Это позволило Лукашенко выжидательно молчать. Внешне никак не реагируя на происходящее — ни на обращения партий, правозащитных организаций, творческой интеллигенции, ни даже на открытое письмо матери Сивчика, — он, вероятно, надеялся, что в конце концов двое голодающих будут вынуждены покаяться.
Но и Ходыко с Сивчиком не собирались сдаваться. Они были решительно настроены отстаивать свою правоту даже ценой собственной жизни.
Трагический исход предотвратил президент России Борис Ельцин. Человек, пришедший к вершинам власти из демократического лагеря, Ельцин был вынужден считаться с мнением демократических избирателей. И когда лидер российской партии «Яблоко» Григорий Явлинский, один из соперников Ельцина на выборах 1996 года, обратился к нему с просьбой вмешаться, Ельцин позвонил Лукашенко и присоединил свой голос к тем, кто ходатайствовал за двух голодавших в Минске арестантов.
Отказать Ельцину Лукашенко не мог. Вероятно, он уже представлял, как скоро понадобится ему самому лояльность «царя Бориса». Ходыко и Сивчика освободили.
«С парламентом я разберусь…»
А президент Беларуси начал готовиться ко второму раунду схватки за полную и безоговорочную власть над страной. Его пугала возможность импичмента.
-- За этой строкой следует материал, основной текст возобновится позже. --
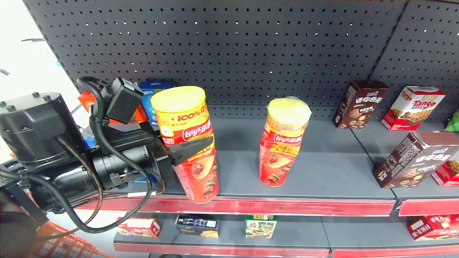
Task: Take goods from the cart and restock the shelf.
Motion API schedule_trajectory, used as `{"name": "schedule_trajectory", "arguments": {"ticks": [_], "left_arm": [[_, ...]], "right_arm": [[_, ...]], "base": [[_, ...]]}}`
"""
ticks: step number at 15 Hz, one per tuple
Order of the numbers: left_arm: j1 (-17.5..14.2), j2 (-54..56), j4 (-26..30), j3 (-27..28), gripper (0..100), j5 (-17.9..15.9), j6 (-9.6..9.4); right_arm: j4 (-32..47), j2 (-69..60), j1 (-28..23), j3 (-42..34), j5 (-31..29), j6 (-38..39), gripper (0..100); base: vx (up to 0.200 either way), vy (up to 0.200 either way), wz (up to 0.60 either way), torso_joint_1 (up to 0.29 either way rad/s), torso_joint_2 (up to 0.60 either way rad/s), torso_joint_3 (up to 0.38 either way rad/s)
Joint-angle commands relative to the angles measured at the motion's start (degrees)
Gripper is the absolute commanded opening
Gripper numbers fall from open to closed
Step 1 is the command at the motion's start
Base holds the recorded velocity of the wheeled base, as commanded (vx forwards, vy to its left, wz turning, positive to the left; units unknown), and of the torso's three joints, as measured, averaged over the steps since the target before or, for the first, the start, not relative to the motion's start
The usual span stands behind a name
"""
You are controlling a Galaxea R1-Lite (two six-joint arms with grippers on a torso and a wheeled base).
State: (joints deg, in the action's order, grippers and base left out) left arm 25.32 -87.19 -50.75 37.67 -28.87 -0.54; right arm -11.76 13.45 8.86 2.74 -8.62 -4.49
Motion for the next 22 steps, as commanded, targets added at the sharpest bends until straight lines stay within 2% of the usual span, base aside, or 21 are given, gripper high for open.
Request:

И поскольку гарантию избежать его давало только радикальное изменение Конституции, Лукашенко решил готовить референдум для такого изменения.
Летом 1996 года он начинает агитационную кампанию за его проведение.
Вспоминает Ольга Абрамова, тогда — оппозиционно настроенный депутат Верховного Совета:
«Уже в июне был готов план по референдуму. Я узнала об этом случайно. Один из депутатов, который мне симпатизировал и принадлежал к правящей группе, решил со мной попрощаться перед летним отпуском. Это было трогательное прощание, выражение сожаления, что мы расстаемся. Вид был такой, как если бы мы расставались навсегда. Я была удивлена и спросила:
— А что, вы куда-то уезжаете?
Он сказал:
— Нет. Это вы "уезжаете", а я остаюсь, — имея в виду, что вскоре у нас уже не будет возможности встречаться в Верховном Совете. — Будет референдум.